The required result is a copy of each line below in which "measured" appears.
Start of Dataset content
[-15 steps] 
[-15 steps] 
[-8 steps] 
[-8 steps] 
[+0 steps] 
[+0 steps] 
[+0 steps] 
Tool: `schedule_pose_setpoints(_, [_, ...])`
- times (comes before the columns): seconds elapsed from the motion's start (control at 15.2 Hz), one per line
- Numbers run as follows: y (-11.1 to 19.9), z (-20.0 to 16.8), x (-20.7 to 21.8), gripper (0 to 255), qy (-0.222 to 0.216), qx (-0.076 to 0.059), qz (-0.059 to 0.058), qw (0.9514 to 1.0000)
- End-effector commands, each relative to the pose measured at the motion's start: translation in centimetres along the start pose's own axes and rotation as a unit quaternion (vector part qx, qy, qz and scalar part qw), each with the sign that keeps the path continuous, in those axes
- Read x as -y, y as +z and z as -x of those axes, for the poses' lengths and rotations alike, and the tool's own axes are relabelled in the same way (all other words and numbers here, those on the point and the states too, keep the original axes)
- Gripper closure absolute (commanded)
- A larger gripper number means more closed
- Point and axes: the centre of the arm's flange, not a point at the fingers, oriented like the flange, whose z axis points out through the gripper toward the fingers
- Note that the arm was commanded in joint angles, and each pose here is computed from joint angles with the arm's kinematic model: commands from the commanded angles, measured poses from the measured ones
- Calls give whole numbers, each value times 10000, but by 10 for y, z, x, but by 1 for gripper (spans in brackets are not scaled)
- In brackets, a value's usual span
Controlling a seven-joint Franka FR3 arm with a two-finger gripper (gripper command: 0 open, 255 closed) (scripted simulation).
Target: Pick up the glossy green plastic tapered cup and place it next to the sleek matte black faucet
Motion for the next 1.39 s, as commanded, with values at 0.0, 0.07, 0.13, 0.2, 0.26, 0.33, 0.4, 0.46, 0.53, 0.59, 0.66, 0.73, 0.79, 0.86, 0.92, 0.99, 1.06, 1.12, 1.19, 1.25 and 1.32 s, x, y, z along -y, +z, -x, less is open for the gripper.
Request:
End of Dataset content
§ **Answer to this exercise**:
- End-effector commands, each relative to the pose measured at the motion's start: translation in centimetres along the start pose's own axes and rotation as a unit quaternion (vector part qx, qy, qz and scalar part qw), each with the sign that keeps the path continuous, in those axes
- Note that the arm was commanded in joint angles, and each pose here is computed from joint angles with the arm's kinematic model: commands from the commanded angles, measured poses from the measured ones

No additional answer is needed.